How to complete this task | Images are to be left out; everything else in the listing should be repeated exactly.

*** Data below ***

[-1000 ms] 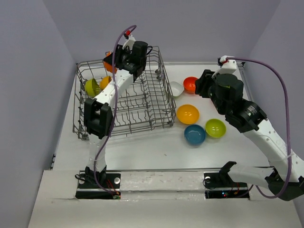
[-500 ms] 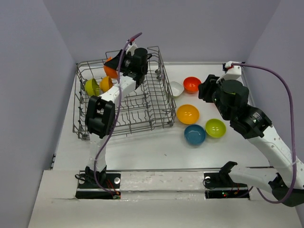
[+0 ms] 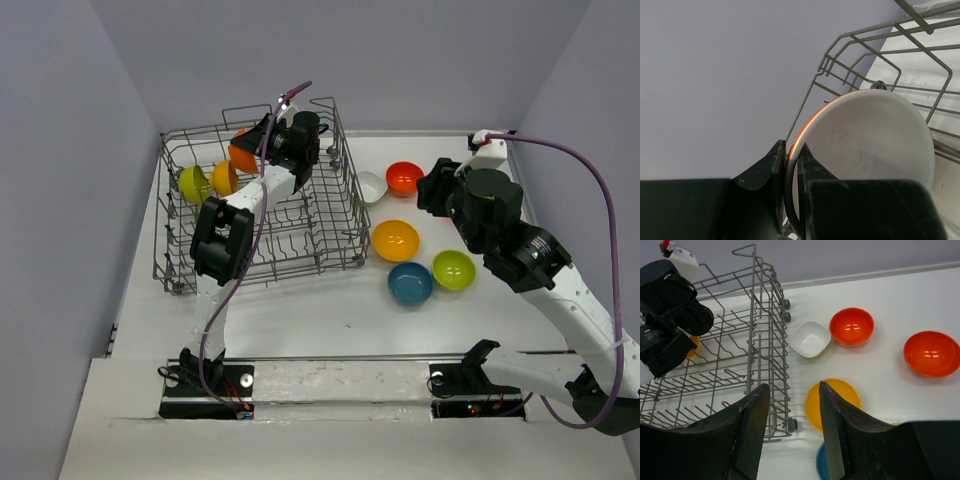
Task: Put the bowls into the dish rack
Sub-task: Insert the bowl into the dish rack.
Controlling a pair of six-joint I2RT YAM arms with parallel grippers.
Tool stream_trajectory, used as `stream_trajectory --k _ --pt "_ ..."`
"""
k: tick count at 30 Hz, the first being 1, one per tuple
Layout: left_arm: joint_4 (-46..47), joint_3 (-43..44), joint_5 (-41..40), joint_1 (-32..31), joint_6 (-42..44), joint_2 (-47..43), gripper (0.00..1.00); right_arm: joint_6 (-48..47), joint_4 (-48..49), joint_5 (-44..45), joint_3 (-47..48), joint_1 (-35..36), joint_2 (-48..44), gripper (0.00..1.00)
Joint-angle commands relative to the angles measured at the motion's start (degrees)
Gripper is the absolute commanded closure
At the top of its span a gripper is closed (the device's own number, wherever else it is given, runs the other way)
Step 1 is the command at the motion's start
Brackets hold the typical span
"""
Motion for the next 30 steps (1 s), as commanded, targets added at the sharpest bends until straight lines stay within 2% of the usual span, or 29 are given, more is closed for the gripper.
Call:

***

Reply |
[-1000 ms] 
[-500 ms] 
[+0 ms] 
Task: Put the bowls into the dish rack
Sub-task: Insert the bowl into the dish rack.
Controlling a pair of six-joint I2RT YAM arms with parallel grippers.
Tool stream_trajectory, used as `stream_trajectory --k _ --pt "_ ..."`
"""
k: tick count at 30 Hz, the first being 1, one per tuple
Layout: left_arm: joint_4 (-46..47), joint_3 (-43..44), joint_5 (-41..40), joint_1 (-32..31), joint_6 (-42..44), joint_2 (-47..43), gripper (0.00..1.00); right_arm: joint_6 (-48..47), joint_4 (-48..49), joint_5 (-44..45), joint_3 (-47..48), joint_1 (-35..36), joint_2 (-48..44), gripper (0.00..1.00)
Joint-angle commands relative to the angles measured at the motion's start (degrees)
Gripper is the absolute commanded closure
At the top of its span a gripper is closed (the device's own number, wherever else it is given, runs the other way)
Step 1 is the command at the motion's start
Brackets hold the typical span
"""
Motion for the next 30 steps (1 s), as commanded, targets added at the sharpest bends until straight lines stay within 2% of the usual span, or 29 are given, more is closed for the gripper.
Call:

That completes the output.